Учитель начинал нервничать:

— Темните, святой отец.

Отец Валентин слегка качнулся назад, точно уклоняясь от пощечины, обиженно смежил густые ресницы, но тут же овладел собой, сказал:

— Чего же тут темного? Уму человеческому действительно предстояли дальние и трудные пути. К тем самым научным достижениям, о которых вы только что упомянули. И, волею бога, дерзновенный странник проходил через горнило страдания. Если хотите, это та же борьба со злом, где, властью господнею, победило добро. Инквизиция сейчас, как вы знаете, сама пребывает на незатухающем духовном костре осуждения и правосудия. На суде истории. А жертвы ее провозглашены мучениками, и имена их украшают историю человеческую. Джордано Бруно и Лючилио Ванини, Жанна д’Арк, Галилео Галилей, который хотя и не был сожжен…
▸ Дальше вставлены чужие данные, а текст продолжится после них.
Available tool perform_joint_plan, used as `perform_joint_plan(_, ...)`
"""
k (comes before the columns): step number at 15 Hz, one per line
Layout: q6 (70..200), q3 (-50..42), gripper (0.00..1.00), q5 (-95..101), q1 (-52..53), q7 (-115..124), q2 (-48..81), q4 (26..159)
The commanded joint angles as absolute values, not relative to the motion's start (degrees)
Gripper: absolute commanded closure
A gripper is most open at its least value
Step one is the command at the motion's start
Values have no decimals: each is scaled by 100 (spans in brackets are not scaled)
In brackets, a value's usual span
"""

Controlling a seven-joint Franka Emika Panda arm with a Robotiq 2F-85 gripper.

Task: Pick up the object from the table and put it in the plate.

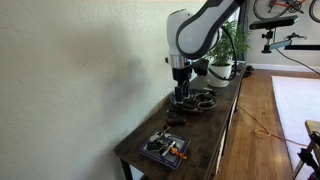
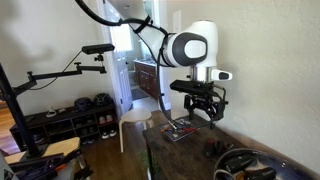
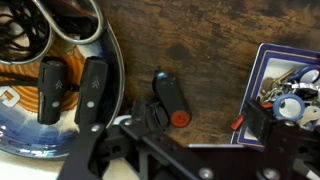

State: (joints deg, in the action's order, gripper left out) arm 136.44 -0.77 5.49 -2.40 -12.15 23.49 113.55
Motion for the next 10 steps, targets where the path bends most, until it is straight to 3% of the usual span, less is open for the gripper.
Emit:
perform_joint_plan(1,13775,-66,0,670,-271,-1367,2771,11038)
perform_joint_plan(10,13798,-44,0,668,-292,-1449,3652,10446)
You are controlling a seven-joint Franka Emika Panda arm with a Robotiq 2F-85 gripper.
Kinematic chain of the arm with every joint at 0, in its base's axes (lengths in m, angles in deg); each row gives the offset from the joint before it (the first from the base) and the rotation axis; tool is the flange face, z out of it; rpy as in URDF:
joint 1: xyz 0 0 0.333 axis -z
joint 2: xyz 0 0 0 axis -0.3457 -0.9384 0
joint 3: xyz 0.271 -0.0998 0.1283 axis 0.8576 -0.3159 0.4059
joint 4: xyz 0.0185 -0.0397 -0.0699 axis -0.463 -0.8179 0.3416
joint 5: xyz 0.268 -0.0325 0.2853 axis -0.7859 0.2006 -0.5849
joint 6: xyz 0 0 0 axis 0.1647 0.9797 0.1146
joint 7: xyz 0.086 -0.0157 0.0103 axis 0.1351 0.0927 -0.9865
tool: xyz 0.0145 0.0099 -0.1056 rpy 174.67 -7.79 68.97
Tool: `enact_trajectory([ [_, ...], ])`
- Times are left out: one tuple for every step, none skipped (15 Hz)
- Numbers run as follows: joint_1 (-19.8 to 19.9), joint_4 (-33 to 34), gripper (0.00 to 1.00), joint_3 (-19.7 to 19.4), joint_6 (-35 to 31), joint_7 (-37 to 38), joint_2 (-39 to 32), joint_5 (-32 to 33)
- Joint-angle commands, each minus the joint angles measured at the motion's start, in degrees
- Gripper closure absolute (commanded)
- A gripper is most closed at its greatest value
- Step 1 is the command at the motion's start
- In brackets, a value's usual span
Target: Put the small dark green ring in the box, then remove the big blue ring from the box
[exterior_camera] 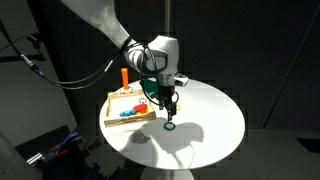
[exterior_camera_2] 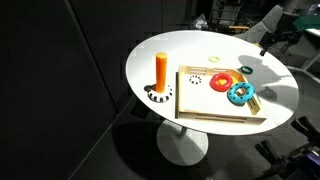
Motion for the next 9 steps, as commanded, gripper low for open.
enact_trajectory([
  [-0.2,5.6,0.00,-0.2,-0.3,1.6,-5.8,0.4],
  [-0.2,6.7,0.00,-0.2,-0.2,1.6,-7.2,0.4],
  [-0.2,7.9,0.00,-0.1,-0.2,1.5,-8.5,0.3],
  [-0.2,9.0,0.00,-0.1,0.0,1.5,-9.7,0.2],
  [-0.3,10.1,0.00,-0.1,0.2,1.6,-10.9,0.3],
  [-0.3,10.8,0.00,-0.2,0.2,1.7,-11.9,0.2],
  [-0.3,11.6,0.00,-0.1,0.1,1.7,-12.9,0.1],
  [-0.2,12.2,0.00,0.0,-0.1,1.6,-13.8,0.1],
  [-0.2,12.9,0.00,0.1,-0.1,1.5,-14.7,-0.2],
])
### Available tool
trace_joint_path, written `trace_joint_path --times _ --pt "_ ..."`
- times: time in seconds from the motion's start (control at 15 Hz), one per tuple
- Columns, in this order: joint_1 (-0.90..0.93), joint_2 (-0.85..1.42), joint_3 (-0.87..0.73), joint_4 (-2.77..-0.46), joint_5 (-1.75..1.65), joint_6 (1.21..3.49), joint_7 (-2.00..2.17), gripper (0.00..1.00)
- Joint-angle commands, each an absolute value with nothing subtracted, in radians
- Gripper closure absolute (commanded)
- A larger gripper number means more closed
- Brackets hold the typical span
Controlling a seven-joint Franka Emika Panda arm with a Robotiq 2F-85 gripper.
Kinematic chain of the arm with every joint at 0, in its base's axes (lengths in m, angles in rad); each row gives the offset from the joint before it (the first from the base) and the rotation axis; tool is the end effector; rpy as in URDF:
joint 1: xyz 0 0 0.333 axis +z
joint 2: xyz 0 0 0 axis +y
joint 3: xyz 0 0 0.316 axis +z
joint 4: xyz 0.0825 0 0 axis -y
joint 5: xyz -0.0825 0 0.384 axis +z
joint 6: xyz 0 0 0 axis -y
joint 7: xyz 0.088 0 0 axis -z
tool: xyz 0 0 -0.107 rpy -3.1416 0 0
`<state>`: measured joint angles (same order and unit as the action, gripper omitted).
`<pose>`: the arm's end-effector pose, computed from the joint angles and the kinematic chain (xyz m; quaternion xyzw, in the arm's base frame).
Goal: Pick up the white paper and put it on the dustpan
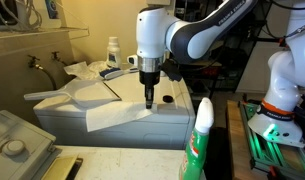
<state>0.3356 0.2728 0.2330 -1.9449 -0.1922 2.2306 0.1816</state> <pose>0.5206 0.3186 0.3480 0.9685 0.2444 0.0274 0.0381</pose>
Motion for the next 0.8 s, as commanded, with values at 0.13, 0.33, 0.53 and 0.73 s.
trace_joint_path --times 0.13,0.33,0.53,0.73 --pt "0.325 0.033 0.249 -2.108 -0.184 2.454 0.166 0.92" --pt "0.325 -0.054 0.239 -2.121 -0.304 2.465 0.378 0.94" --pt "0.289 -0.102 0.255 -2.108 -0.383 2.472 0.548 0.93" --pt "0.282 -0.082 0.268 -2.068 -0.347 2.444 0.497 0.93"
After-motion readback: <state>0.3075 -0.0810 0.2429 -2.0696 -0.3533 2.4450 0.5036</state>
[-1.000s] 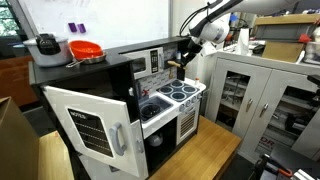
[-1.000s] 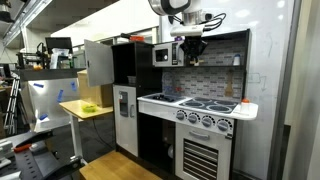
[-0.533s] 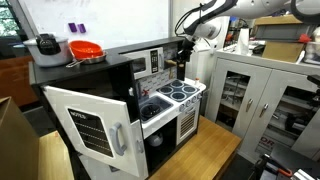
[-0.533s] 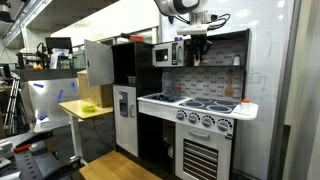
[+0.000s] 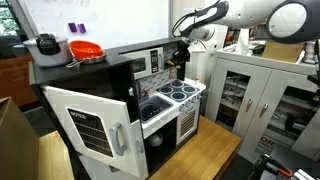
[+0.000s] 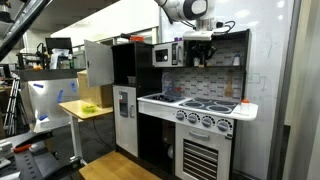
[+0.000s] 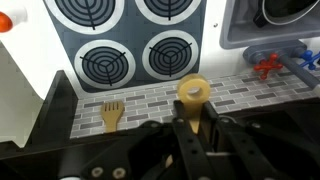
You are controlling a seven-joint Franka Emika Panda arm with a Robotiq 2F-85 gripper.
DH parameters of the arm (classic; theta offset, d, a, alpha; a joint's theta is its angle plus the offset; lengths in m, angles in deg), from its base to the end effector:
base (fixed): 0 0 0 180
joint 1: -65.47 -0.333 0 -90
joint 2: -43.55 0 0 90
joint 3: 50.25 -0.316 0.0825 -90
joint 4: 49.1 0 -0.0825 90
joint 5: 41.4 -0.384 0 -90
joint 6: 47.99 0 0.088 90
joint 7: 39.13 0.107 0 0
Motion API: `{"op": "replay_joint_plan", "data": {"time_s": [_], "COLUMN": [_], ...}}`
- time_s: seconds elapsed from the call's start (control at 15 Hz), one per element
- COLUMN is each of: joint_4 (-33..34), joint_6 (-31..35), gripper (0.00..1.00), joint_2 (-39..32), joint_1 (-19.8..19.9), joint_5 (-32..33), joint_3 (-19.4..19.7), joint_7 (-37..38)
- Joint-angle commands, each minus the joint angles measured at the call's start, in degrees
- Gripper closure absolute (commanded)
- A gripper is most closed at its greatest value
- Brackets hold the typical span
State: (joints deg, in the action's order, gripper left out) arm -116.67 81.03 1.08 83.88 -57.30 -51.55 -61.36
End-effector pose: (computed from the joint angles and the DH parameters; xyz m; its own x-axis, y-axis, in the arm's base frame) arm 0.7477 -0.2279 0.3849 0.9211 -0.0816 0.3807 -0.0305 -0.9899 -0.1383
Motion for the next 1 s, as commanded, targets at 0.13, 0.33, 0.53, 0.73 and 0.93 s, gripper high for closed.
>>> {"op": "replay_joint_plan", "data": {"time_s": [0.13, 0.33, 0.53, 0.73, 0.93], "joint_4": [10.5, 12.7, 13.1, 11.5, 9.4], "joint_6": [-7.2, -8.2, -8.1, -11.1, -15.0], "gripper": [0.48, 0.27, 0.05, 0.0, 0.0], "joint_2": [-5.9, -7.1, -6.8, -4.5, -1.4], "joint_1": [0.4, 0.4, -0.4, -2.0, -2.7], "joint_5": [1.1, 1.1, 0.8, 4.3, 8.6], "joint_3": [-0.3, -0.5, 0.5, 3.3, 5.7], "joint_7": [3.0, 3.0, 2.9, 6.8, 9.4]}}
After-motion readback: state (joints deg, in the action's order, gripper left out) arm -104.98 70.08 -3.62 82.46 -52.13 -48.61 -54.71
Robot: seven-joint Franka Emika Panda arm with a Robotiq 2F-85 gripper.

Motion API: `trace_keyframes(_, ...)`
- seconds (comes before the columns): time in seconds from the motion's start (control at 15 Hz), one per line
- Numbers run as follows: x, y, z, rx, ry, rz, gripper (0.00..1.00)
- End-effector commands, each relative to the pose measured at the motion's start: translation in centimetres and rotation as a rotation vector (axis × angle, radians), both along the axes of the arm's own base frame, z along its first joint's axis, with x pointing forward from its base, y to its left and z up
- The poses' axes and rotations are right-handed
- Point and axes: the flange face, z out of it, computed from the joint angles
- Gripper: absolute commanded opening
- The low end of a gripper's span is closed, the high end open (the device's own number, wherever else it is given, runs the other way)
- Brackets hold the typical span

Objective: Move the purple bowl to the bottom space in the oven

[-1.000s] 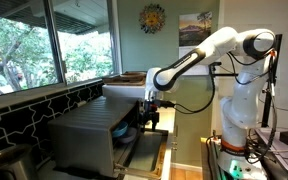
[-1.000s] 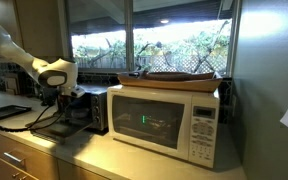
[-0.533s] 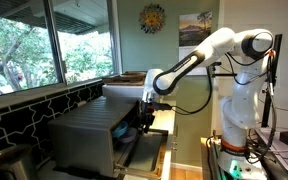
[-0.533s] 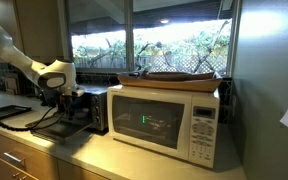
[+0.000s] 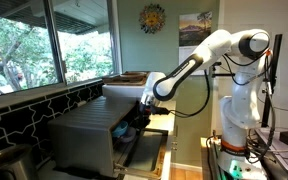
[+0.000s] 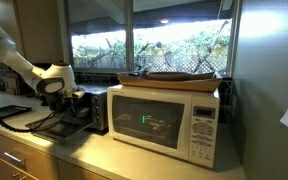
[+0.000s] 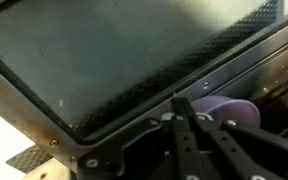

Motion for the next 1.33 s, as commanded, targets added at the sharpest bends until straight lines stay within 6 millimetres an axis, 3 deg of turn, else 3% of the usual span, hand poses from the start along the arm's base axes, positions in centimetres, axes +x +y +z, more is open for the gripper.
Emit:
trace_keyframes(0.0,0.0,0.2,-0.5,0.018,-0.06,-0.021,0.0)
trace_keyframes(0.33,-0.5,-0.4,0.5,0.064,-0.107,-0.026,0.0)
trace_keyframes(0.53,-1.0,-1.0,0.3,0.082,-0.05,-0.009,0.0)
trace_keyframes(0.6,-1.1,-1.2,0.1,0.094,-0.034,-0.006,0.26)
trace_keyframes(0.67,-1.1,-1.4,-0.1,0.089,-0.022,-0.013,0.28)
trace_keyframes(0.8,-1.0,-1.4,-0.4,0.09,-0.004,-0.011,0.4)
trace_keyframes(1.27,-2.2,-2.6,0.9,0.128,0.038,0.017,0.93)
— Что же, по-вашему, выходит… — теперь учитель прервал своего собеседника. — Выходит, все, что ни делается, — это чуть ли не общелюдское благо?!

— Благо есть благо, а мука есть мука, — не меняя тона, отвечал отец Валентин. — Тяжки приносимые ею телесные и душевные жертвы, но и неизмерима притягательная сила ее примера. В муках рождается человек, муками проверяется его полноценность. И это великое общелюдское, как вы говорите, благо — когда он проходит испытание с достоинством. Но сама мука не есть благо. Она — страдание. Одно другим не становится, а кажущаяся одинаковость есть обман.